Wednesday, July 20, 2011

Rochester Rappings

The Fox sisters were three sisters from New York who played an important role in the creation of Spiritualism. The three sisters were Leah Fox (1814–1890), Margaret Fox (also called Maggie) (1833–1893) and Kate Fox (1837–1892). The two younger sisters used "rappings" to convince their much older sister and others that they were communicating with spirits. Their older sister then took charge of them and managed their careers for some time. They all enjoyed success as mediums for many years.
In 1888 Margaret confessed that their rappings had been a hoax and publicly demonstrated their method.
"Mrs. Underhill, my eldest sister, took Katie and me to Rochester. There it was that we discovered a new way to make the raps. My sister Katie was the first to observe that by swishing her fingers she could produce certain noises with her knuckles and joints, and that the same effect could be made with the toes.
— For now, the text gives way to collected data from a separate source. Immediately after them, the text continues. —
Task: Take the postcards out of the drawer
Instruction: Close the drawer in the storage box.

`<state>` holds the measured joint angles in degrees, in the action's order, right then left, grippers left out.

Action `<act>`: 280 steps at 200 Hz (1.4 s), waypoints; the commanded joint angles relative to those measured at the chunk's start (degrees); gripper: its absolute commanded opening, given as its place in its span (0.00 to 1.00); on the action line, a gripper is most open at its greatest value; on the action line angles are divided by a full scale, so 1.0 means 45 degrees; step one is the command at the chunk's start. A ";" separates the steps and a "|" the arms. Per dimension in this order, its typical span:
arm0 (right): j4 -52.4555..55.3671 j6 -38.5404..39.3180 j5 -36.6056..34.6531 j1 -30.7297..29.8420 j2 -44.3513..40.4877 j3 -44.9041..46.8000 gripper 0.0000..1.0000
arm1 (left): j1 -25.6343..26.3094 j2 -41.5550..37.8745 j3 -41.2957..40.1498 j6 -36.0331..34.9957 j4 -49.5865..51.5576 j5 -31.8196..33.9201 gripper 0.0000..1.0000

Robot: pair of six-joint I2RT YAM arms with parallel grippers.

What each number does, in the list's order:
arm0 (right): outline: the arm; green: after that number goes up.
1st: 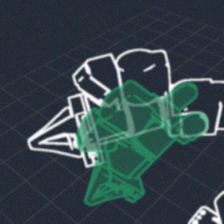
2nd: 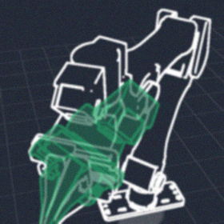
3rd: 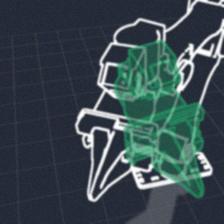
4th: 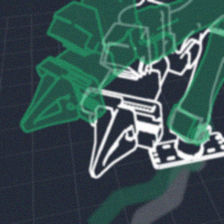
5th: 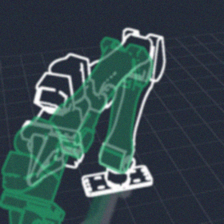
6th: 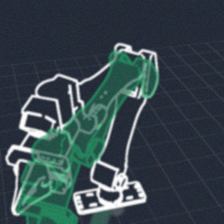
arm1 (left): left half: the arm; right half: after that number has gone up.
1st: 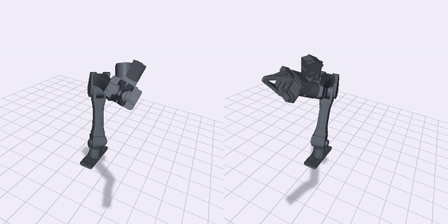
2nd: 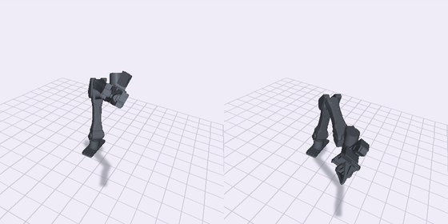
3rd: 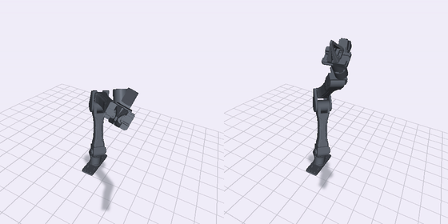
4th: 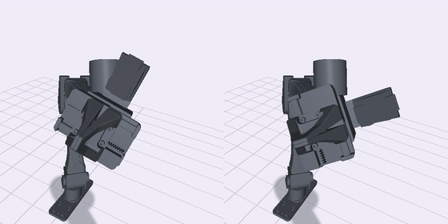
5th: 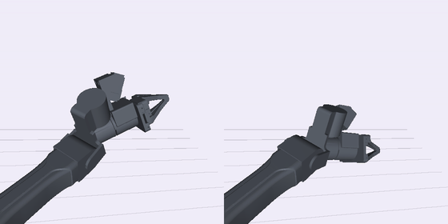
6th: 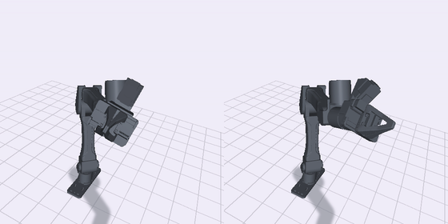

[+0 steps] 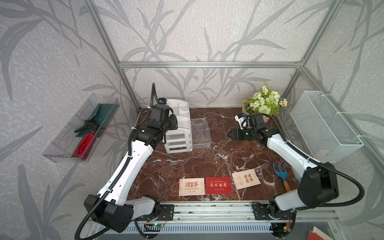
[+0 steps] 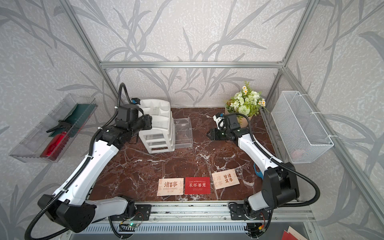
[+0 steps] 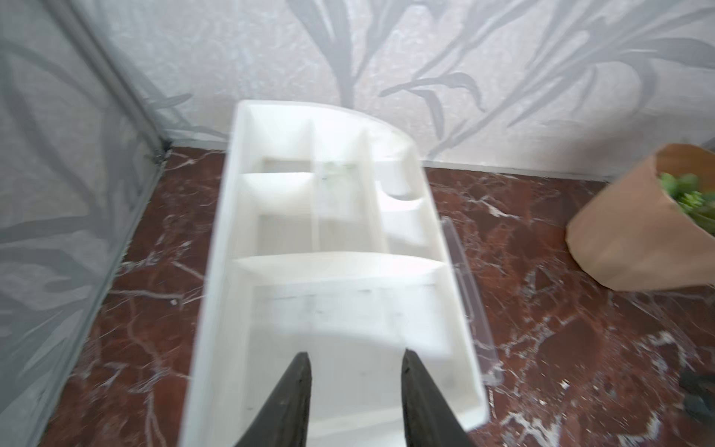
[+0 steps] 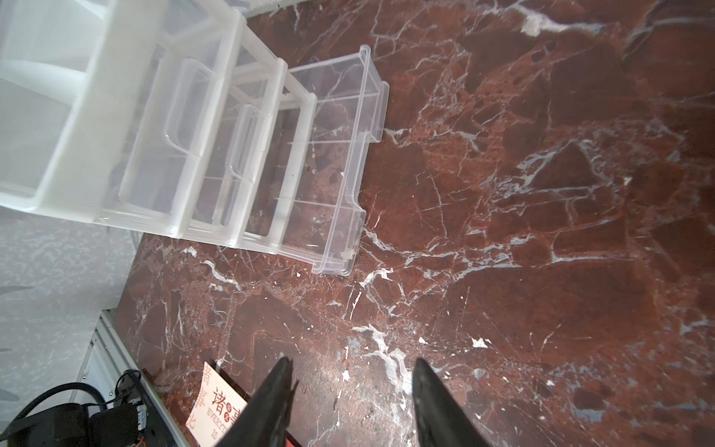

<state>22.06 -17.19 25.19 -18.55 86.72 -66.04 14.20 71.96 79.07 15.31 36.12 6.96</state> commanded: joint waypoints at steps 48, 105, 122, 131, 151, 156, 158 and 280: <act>-0.0962 -0.0086 -0.0778 -0.0487 0.2555 -0.1264 0.44 | -0.2759 0.0468 0.0499 -0.0734 0.0269 -0.1677 0.39; -0.1030 -0.0105 -0.0930 -0.0858 0.5195 -0.2977 0.37 | -0.3223 0.1260 0.0314 -0.0649 -0.0357 -0.2397 0.37; -0.0984 -0.0157 -0.0909 -0.0918 0.6005 -0.3533 0.36 | -0.3215 0.1464 0.0334 -0.0612 -0.0501 -0.2550 0.37; -0.0974 -0.0181 -0.0942 -0.0937 0.6378 -0.3780 0.35 | -0.3233 0.1592 0.0366 -0.0603 -0.0535 -0.2601 0.36; -0.1044 -0.0281 -0.1027 -0.0937 0.7036 -0.4249 0.35 | -0.3223 0.1834 0.0427 -0.0619 -0.0568 -0.2650 0.34; -0.1050 -0.0299 -0.1046 -0.0936 0.7189 -0.4376 0.35 | -0.3232 0.1892 0.0438 -0.0621 -0.0568 -0.2659 0.33; -0.1020 -0.0315 -0.1047 -0.0937 0.7261 -0.4423 0.35 | -0.3233 0.1907 0.0447 -0.0617 -0.0581 -0.2670 0.32; -0.2040 -0.1492 0.1021 -0.1672 1.0106 -0.7254 0.33 | -0.3170 0.2926 0.0177 0.0107 -0.1723 -0.4317 0.23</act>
<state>15.53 -21.37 25.12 -24.77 129.91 -95.64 -0.08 83.48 80.20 14.63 30.74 -9.19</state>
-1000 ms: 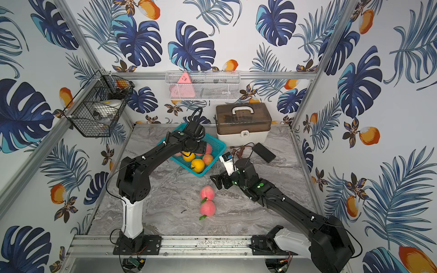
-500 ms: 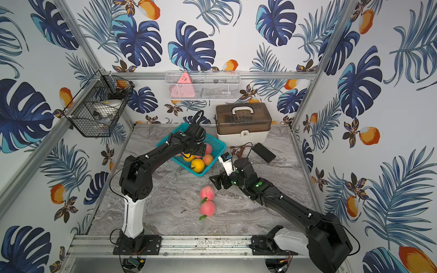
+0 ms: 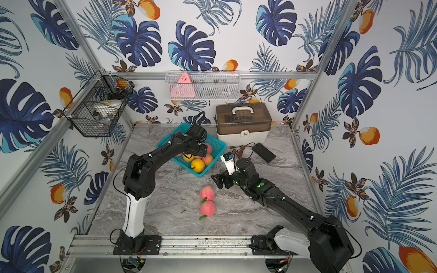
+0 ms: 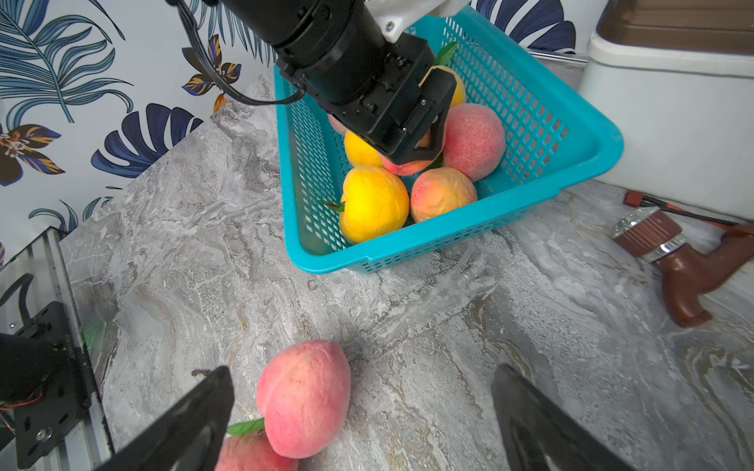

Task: Put the peaches into the basket
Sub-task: Place the peach in the basket.

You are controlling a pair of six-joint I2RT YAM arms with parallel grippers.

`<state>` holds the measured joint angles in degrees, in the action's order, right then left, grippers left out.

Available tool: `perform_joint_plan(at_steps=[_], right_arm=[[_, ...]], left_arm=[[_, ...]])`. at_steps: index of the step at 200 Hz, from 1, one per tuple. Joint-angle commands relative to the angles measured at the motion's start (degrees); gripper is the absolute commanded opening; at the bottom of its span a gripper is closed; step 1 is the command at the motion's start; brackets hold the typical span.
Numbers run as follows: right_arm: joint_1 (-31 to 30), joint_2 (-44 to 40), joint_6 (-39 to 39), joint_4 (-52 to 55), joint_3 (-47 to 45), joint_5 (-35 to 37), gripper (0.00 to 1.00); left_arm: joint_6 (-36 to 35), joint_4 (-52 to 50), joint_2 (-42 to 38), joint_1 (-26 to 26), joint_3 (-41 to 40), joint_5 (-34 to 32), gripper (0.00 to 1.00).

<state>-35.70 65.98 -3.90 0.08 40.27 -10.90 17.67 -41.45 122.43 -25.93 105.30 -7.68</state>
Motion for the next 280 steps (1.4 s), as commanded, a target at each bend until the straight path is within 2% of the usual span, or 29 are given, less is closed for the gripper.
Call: perform_joint_plan(at_steps=[1, 53, 82, 105, 120, 135, 169, 200, 227, 280], right_arm=[[0.3, -0.5, -0.4, 0.7, -0.2, 0.2, 1.00], [1.1, -1.7, -0.8, 2.0, -0.3, 1.0, 1.00], [1.3, -2.7, -1.2, 2.7, -0.2, 1.0, 1.00], [1.4, -2.1, -2.0, 8.1, 2.7, 2.6, 1.00], [1.4, -2.0, -3.1, 10.6, 3.8, 3.7, 1.00], [1.3, -2.9, -4.3, 10.5, 3.2, 3.2, 1.00], [0.3, -3.6, -8.5, 10.8, 1.7, 1.4, 1.00], [-2.5, -6.2, -10.5, 12.6, 0.6, 2.7, 1.00], [-8.1, -8.6, -12.7, 15.8, 0.2, 7.4, 1.00], [-17.9, -11.6, -20.5, 12.3, -6.4, 12.8, 1.00]], left_arm=[[-0.5, -0.9, -0.2, 0.0, 0.8, -0.4, 0.80], [-0.7, -1.4, -0.8, 0.0, 1.4, -0.3, 0.87], [-0.8, -1.1, -3.6, 0.0, 0.4, -0.8, 0.88], [-0.8, 0.1, -7.5, 0.1, -2.0, -0.9, 0.90], [-0.9, 0.1, -9.5, 0.2, -3.2, 0.6, 0.92], [-1.3, -1.3, -10.2, 0.2, -3.3, 3.4, 0.99], [-0.6, -0.8, -14.5, 0.2, -7.1, 7.5, 0.99], [0.0, -1.6, -19.5, 0.2, -11.1, 9.4, 0.99], [0.6, -1.0, -25.4, 0.0, -16.2, 10.2, 0.99], [0.9, -1.6, -37.6, -2.1, -25.4, 10.6, 0.99]])
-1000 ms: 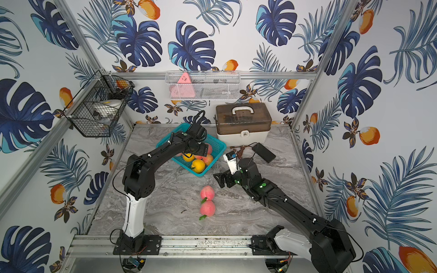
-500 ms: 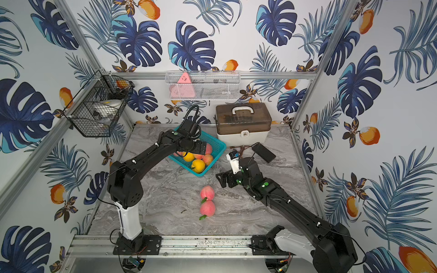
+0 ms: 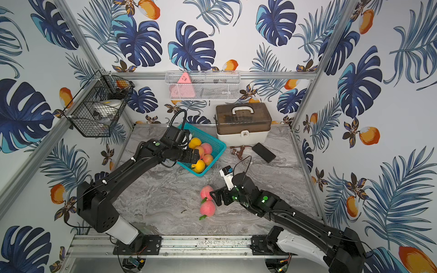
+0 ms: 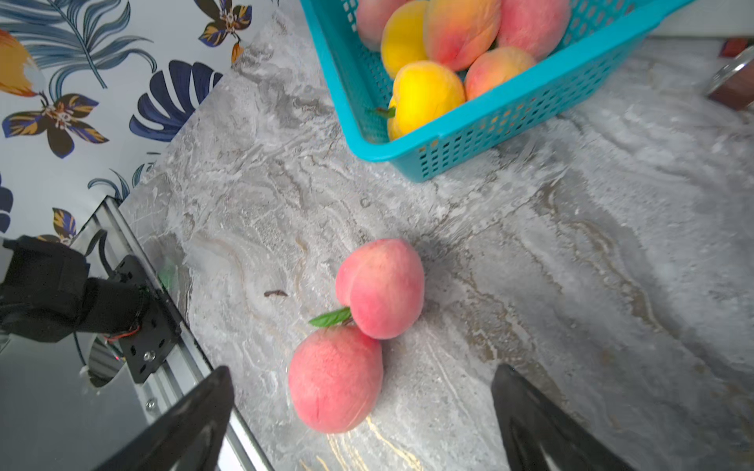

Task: Put the peaches into the basket
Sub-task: Place the peach in the basket, then pick up the peach from the center of the board.

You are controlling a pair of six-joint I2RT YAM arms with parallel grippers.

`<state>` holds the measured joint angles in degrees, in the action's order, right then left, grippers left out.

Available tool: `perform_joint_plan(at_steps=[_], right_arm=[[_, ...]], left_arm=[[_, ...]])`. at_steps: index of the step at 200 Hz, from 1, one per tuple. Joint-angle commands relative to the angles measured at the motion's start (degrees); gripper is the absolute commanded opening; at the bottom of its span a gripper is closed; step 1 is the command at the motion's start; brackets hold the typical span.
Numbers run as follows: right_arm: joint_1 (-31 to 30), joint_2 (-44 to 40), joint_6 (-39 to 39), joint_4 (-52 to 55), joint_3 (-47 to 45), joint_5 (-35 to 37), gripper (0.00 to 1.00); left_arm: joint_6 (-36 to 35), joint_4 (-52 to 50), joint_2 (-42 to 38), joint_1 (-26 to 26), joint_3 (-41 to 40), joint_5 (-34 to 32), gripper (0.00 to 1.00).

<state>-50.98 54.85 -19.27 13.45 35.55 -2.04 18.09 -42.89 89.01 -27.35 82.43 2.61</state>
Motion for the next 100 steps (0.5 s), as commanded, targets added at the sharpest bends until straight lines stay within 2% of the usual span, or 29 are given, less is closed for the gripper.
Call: perform_joint_plan(at_steps=[1, 100], right_arm=[[-2.7, -0.5, -5.2, -1.1, -1.8, 4.1, 1.00], [-10.7, -5.8, -13.7, -2.6, -10.5, 8.8, 1.00]], left_arm=[[0.5, -0.1, -4.4, -0.7, -2.7, 0.3, 0.99], [7.7, -0.5, -23.9, -8.3, -20.3, -2.5, 0.99]])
Finding that we could make raps with our feet - first with one foot and then with both - we practiced until we could do this easily when the room was dark. Like most perplexing things when made clear, it is astonishing how easily it is done. The rapping are simply the result of a perfect control of the muscles of the leg below the knee, which govern the tendons of the foot and allow action of the toe and ankle bones that is not commonly known. Such perfect control is only possible when the child is taken at an early age and carefully and continually taught to practice the muscles, which grow stiffer in later years. ... This, then, is the simple explanation of the whole method of the knocks and raps."
She also noted:
"A great many people when they hear the rapping imagine at once that the spirits are touching them. It is a very common delusion. Some very wealthy people came to see me some years ago when I lived in Forty-second Street and I did some rappings for them. I made the spirit rap on the chair and one of the ladies cried out: "I feel the spirit tapping me on the shoulder." Of course that was pure imagination."
In 1888 both Margaret and Katie made very strong statements against Spiritualism:
• "That I have been chiefly instrumental in perpetrating the fraud of Spiritualism upon a too-confiding public, most of you doubtless know. The greatest sorrow in my life has been that this is true, and though it has come late in my day, I am now prepared to tell the truth, the whole truth, and nothing but the truth, so help me God! I am here tonight as one of the founders of Spiritualism to denounce it as an absolute falsehood from beginning to end, as the flimsiest of superstitions, the most wicked blasphemy known to the world." — Margaretta Fox Kane
• "I regard Spiritualism as one of the greatest curses that the world has ever known." — Katie Fox Jencken

Margaret attempted to recant her confession the next year, but their reputation was ruined and in less than five years they were all dead, with Margaret and Kate dying in abject poverty.
Spiritualism continued as if the confessions of the Fox sisters had never happened.
See: http://pvrguymale.blogspot.com/2011/03/eusapia-palladino.html


Ralph Waldo Emerson (1803 –1882) was an American essayist, lecturer, and poet, who led the Transcendentalist movement of the mid-19th century (the belief in an ideal spirituality that "transcends" the physical and empirical and is realized only through the individual's intuition, rather than through the doctrines of established religions).
Evidently Ralph Waldo Emerson was not amused over the "Rochester Rappings" or "Rochester Knockings" as they had become to be known.
For, as he wrote in his journal in 1852:
• Miss Bridge, a matuamaker[1] in Concorde, became a ”Medium” , and gave up her old trade for this new one; and is to charge a pistareen[2] a spasm, and nine dollars for it. This is the Rat-revelation, the Gospel that comes by taps in the wall, and thumps in the table-drawer. The spirits make themselves of no repudiation. They are (real) rats and mice of Society. And one of the demure disciples of the rat-tat-too , the other day, remarked, “that this, like of every other communication from the spirit world, began very low.” It was not ill said; for Christianity began in a manger, and the Knuckle dispensation in a rat-hole.
[1] A dressmaker is a person who makes custom clothing for women, such as dresses, blouses, and evening gowns. Also called a mantua-maker (historically) or a modiste.
[2] A small silver coin used in America and the West Indies during the 18th century.